My older son, who is quite smart – smarter than I at any rate – is now writing his second novel. It took him almost two years to actually get going on it. Why? Because he couldn’t figure out what was happening in it. And he couldn’t “just write” till he figured out what the plot was because if he did that “everything will be trash. I’m not a pantser, I’m a plotter.”
I kept telling him “Some novels don’t tell you till you’re halfway through” (meaning of course, your subconscious doesn’t allow you to unlock whatever it’s come up with till you’re halfway through. I’m not under the illusion novels TALK) and “Just start it and find out.”
Of course he refused to for two years, which is why he’s only now doing it and finally figuring out what the novel is all about, etc.

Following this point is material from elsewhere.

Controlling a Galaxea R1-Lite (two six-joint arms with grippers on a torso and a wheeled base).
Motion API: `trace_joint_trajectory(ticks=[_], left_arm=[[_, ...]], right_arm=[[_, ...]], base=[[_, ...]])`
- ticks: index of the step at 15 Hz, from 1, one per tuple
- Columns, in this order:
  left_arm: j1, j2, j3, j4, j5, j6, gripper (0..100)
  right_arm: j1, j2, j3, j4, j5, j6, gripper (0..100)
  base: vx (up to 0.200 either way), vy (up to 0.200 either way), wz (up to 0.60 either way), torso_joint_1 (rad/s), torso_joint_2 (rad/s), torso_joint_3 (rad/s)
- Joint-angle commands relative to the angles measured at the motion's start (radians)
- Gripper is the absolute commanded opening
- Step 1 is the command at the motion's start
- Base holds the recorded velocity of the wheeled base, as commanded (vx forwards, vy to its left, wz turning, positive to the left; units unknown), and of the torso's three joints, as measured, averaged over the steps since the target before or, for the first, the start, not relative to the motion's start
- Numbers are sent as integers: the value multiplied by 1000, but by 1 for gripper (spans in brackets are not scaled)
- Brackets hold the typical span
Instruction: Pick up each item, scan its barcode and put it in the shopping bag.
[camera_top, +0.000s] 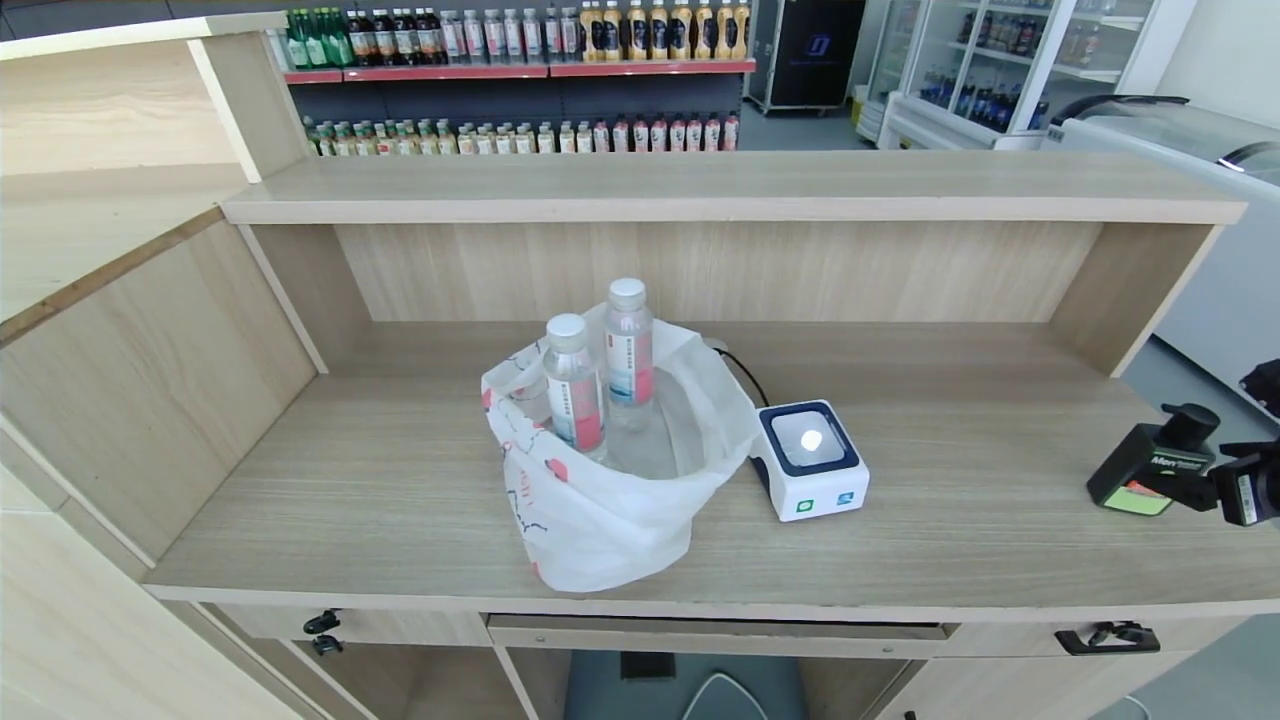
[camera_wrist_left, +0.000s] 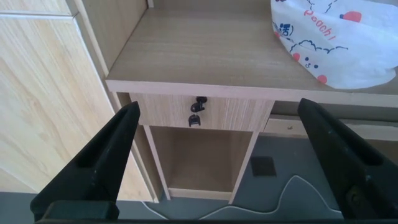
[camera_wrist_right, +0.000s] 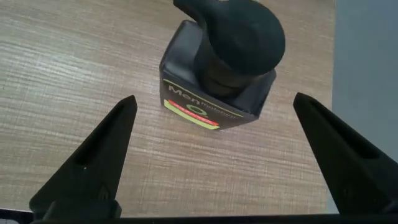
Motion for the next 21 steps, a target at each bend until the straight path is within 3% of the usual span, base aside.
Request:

With short stories my “process” is more consistent. Originally – though I never fit the “know everything about it before you put a word on paper” – I started with a short story outline. It went something like this (if I find the original, I’ll post it.)
POV Character:
Problem:
Setting:
Reason POV Character can’t obtain goal easily:
First attempt:
Block:
Second attempt:
Block:
Internal realization/mirror moment/story goal flip:
Third attempt:
Block/climax/resolution:
Epilogue:
Having this skeletal sort of outline allowed me to write the short story very quickly. The first time I found out there was an issue with it was when I got halfway through a story (Traveling, Traveling, sold to Analog) and realized it was complete. At that moment, I started suspecting my process was out of kilter. I think I still outlined a couple more, but after that, I found I had the entire short story completely in my head. No need to outline.
Does this happen to novels? Sometimes. That’s more insane because then I need to write very fast, before I forget all the twists and heaven helps me if I have to take a break because of an emergency.
So, how do you do it? Do you try to fit someone else’s process? Do you have your own? Does it change? Have you created your own? Did you take it from someone? Do you experiment? Does it vary by book?